Though Tara had told no one but her psychiatrist at the Lohan Clinic, deep down she blamed Alex for putting herself in a position to be murdered. Tara also blamed Alex for indirectly placing her in a dangerous situation that led to Clay robbing her of a year of her life. It was a miracle that Alex’s rash actions hadn’t pushed Clay into harming Claire, as well. Tara hated feeling so conflicted about her best friend, but she couldn’t help feeling anger as well as anguish over her loss.
Tara sat down in her desk chair and double-clicked her mouse. The big, flat screen woke up, displaying the latest wallpaper on her home page. She had taken a photo of the mountains and valley from the highest safe access point above the house, an outcrop called Big Rock. But over the breathtaking view she had superimposed the headline from the Denver Post reporting her recovery from her coma: Comatose Conifer Woman Gets Back Life But Not Her Past. Was it possible her coma had taken something else from her?

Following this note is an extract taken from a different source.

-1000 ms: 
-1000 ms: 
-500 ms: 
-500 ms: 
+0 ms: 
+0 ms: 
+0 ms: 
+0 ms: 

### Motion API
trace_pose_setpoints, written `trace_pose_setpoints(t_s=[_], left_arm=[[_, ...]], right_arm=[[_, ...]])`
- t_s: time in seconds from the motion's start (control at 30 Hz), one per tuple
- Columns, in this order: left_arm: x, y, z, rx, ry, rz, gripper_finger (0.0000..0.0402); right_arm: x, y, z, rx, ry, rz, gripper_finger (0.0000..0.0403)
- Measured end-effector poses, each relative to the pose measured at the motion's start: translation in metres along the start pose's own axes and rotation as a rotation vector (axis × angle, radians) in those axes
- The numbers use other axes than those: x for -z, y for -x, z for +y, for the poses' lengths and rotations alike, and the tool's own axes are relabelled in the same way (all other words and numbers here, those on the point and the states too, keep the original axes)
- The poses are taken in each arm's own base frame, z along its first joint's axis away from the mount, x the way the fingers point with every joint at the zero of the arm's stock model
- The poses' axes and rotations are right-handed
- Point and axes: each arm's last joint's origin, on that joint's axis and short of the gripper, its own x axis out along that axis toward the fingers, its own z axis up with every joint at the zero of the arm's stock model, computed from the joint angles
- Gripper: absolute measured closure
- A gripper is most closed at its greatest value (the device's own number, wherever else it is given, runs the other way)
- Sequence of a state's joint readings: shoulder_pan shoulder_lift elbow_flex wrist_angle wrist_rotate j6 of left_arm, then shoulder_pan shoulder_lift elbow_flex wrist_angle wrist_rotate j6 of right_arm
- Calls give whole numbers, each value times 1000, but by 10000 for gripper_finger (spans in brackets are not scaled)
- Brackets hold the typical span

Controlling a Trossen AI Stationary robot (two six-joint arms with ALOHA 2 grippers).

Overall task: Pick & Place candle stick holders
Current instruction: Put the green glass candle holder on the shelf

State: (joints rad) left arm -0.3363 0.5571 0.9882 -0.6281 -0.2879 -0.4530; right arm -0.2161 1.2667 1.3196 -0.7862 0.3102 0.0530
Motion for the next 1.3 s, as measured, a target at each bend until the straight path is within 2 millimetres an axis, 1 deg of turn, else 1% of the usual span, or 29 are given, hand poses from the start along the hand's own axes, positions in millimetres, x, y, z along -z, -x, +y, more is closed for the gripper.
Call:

The article had told about her memory loss, starting the day Clay had slammed her over the head with the butt of the same gun he’d used to kill Alex. It had also revealed that her husband, well-known locally through his wealthy, influential family, had left her and moved to the West Coast during her long coma. That had surely made Laird look cold and selfish, Tara thought, and the Lohans hated bad PR. They always wanted to be seen as altruistic and generous. Laird must have wanted to get away from her badly. Veronica, his mother, was the only Lohan who had seemed to sympathize with Tara in the dissolution of the marriage, but of course, Lohan blue blood didn’t flow through Veronica’s veins. She’d married into the clan, just like Tara.